** Problem to work on **
Find all lines below containing the string "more" and return them.

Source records
[Start of section]

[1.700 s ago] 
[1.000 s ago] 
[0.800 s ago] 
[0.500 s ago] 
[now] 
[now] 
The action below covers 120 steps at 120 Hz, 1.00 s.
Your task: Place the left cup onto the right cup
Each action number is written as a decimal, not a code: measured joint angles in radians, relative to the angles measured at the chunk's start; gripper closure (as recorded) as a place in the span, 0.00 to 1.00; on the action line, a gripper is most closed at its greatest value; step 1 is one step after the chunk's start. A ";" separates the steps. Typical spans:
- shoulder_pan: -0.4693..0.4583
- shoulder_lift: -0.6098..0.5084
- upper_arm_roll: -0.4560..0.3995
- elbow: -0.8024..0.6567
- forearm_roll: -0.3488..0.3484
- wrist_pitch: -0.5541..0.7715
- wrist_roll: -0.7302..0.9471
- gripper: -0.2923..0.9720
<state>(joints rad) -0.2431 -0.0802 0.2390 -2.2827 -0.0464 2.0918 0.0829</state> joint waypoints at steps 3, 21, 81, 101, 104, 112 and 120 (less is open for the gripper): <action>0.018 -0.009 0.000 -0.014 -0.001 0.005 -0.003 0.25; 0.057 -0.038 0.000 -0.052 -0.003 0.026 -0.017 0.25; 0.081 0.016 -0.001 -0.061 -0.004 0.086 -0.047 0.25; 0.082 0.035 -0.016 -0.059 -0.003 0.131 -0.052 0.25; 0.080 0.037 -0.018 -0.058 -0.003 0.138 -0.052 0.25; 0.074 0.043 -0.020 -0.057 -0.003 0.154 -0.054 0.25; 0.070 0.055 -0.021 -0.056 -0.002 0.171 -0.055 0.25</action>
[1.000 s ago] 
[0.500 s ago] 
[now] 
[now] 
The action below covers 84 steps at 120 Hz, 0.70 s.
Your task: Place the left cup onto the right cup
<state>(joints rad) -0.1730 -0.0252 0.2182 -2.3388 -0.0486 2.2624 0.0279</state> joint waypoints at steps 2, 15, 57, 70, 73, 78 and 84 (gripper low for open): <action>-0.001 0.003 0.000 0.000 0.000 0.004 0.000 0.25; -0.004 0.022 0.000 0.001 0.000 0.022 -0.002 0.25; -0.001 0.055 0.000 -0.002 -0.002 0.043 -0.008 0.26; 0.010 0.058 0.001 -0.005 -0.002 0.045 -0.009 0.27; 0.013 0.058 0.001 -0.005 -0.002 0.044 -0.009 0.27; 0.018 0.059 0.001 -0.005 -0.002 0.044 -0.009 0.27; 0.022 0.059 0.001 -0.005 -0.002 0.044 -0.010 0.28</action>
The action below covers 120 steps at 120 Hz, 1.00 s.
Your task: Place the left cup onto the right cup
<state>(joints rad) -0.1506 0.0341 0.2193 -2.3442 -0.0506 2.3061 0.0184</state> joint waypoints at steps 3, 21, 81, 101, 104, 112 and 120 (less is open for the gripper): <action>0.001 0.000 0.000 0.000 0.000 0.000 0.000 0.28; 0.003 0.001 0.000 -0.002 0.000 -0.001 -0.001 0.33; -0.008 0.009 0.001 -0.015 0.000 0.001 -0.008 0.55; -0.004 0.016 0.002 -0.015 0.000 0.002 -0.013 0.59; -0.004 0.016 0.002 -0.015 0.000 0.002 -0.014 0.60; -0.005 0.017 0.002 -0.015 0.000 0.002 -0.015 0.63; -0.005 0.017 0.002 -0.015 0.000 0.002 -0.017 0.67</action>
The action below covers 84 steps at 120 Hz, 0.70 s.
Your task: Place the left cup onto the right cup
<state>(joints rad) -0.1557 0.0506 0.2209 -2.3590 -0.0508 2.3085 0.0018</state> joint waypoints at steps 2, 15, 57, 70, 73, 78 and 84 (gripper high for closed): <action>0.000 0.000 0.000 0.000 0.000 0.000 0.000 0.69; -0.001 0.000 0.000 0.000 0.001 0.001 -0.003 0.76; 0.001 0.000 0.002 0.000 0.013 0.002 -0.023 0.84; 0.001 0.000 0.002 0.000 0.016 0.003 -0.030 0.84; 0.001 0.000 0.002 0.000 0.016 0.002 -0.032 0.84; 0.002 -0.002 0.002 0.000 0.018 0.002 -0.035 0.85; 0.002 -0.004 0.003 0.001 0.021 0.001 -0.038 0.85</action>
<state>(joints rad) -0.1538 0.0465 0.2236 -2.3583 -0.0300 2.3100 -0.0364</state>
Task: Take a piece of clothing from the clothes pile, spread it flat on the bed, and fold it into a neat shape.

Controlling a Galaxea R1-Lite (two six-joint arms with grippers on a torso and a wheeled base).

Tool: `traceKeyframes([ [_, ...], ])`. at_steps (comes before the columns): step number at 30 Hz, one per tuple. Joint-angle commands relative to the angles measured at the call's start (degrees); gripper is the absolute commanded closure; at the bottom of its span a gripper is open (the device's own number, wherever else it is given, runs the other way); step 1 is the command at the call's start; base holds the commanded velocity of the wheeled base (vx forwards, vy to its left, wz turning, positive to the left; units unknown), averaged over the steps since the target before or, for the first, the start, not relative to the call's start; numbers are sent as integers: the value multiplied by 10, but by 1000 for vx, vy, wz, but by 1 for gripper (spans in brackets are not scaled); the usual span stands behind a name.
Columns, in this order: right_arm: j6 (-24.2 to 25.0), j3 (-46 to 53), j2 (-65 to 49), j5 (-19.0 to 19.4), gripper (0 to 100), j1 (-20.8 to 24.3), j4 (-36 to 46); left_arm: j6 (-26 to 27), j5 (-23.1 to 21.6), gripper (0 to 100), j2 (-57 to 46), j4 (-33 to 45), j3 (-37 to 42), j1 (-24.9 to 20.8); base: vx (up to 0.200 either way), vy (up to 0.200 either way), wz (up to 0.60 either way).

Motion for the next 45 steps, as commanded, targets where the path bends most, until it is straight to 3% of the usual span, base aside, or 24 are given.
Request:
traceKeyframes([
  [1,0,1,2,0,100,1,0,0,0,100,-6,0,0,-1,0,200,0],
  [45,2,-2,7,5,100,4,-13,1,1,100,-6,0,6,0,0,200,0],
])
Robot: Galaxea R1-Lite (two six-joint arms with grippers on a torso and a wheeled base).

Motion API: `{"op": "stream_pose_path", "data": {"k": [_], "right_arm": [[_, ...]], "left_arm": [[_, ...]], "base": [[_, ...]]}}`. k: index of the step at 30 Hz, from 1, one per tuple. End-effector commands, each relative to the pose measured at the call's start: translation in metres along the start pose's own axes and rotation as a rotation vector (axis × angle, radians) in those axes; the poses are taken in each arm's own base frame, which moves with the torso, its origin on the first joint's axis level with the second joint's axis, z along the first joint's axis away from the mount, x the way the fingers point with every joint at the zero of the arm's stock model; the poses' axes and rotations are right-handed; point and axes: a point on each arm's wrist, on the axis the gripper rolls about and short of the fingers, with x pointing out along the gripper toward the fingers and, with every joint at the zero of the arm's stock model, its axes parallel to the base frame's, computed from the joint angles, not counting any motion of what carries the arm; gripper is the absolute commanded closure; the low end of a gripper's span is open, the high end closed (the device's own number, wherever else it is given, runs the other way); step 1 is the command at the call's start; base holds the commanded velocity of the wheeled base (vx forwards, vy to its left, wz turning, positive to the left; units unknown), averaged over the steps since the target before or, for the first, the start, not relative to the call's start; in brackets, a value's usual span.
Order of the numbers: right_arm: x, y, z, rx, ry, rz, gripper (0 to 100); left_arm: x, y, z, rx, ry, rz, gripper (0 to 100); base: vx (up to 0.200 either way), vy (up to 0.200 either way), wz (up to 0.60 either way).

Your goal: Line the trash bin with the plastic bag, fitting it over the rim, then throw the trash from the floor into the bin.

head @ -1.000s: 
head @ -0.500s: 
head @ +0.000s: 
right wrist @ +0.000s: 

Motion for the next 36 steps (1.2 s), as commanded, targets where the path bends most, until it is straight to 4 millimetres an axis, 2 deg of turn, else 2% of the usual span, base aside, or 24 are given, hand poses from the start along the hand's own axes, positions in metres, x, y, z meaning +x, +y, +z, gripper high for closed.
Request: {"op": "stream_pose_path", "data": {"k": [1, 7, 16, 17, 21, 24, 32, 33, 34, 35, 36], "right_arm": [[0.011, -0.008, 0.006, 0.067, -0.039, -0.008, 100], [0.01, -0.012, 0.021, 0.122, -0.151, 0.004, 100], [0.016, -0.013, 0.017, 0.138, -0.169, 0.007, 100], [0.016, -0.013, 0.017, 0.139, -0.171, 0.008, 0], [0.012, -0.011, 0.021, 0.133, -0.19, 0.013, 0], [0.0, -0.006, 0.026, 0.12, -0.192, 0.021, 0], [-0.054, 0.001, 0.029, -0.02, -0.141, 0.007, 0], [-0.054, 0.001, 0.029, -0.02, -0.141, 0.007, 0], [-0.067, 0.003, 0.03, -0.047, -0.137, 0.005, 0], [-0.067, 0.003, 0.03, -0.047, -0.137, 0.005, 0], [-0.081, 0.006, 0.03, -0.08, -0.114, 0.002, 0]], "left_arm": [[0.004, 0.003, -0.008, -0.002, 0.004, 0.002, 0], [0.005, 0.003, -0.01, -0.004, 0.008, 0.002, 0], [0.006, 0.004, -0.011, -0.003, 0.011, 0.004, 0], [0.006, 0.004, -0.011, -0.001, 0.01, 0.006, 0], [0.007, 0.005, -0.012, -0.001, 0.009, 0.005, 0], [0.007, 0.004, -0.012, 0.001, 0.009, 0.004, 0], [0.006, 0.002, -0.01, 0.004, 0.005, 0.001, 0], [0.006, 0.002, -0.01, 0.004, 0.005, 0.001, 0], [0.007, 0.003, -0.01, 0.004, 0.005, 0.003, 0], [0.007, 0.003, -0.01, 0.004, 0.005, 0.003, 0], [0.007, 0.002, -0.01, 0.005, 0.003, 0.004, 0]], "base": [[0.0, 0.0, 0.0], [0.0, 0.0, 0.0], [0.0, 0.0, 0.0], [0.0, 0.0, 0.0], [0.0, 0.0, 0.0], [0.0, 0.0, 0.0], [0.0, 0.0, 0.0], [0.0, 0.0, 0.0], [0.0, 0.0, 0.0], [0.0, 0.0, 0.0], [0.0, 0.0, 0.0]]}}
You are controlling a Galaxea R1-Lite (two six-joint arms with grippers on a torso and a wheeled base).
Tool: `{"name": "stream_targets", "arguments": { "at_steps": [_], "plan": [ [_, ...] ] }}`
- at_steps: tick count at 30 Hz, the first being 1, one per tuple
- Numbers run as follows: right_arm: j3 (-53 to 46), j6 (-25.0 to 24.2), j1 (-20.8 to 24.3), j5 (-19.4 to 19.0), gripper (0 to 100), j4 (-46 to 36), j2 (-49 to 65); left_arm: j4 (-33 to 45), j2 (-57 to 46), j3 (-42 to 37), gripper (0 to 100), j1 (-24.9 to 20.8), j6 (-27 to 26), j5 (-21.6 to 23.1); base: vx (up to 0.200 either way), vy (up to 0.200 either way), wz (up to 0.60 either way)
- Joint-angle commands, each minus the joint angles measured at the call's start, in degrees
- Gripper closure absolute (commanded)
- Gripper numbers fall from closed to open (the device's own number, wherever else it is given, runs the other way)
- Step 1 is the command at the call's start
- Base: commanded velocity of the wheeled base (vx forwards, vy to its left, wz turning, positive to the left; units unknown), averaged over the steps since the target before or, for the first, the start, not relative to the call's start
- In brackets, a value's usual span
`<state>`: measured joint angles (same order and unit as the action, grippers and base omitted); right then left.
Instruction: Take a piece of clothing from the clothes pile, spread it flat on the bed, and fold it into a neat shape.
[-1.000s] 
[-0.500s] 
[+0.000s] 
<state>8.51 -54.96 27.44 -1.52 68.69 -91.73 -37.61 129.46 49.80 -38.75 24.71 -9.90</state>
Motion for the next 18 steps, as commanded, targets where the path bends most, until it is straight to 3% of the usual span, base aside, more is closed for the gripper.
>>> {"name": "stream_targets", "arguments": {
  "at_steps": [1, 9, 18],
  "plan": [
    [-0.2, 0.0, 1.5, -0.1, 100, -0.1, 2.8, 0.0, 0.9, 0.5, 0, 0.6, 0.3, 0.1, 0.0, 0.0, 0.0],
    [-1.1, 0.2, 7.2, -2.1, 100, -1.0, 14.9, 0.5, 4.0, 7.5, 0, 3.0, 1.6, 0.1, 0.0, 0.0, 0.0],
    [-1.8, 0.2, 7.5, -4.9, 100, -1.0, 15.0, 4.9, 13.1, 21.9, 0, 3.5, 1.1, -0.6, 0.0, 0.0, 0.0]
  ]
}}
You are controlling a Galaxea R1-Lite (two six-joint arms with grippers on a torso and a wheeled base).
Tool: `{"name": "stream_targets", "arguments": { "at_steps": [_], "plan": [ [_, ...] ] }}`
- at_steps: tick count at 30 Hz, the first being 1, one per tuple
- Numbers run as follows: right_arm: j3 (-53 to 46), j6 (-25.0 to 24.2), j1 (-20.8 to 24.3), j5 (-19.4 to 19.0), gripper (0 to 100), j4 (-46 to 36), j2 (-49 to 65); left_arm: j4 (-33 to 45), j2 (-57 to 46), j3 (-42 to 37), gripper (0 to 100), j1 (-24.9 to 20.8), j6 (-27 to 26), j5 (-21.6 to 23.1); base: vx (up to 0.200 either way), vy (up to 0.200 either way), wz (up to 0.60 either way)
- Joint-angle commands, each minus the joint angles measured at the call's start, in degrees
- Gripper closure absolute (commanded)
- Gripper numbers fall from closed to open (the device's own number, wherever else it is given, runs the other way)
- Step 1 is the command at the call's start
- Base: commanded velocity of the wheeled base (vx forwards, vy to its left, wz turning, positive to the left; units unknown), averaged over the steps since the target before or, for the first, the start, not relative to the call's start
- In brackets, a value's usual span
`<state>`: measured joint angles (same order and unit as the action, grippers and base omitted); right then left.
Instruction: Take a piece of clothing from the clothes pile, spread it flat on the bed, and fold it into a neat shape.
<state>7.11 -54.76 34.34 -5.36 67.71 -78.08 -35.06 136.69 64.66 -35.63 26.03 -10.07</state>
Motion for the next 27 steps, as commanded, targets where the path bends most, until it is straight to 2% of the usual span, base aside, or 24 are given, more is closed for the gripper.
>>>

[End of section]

** Answer below **
Motion for the next 18 steps, as commanded, targets where the path bends most, until it is straight to 3% of the usual span, base aside, more is closed for the gripper.
Motion for the next 27 steps, as commanded, targets where the path bends most, until it is straight to 2% of the usual span, base aside, or 24 are given, more is closed for the gripper.

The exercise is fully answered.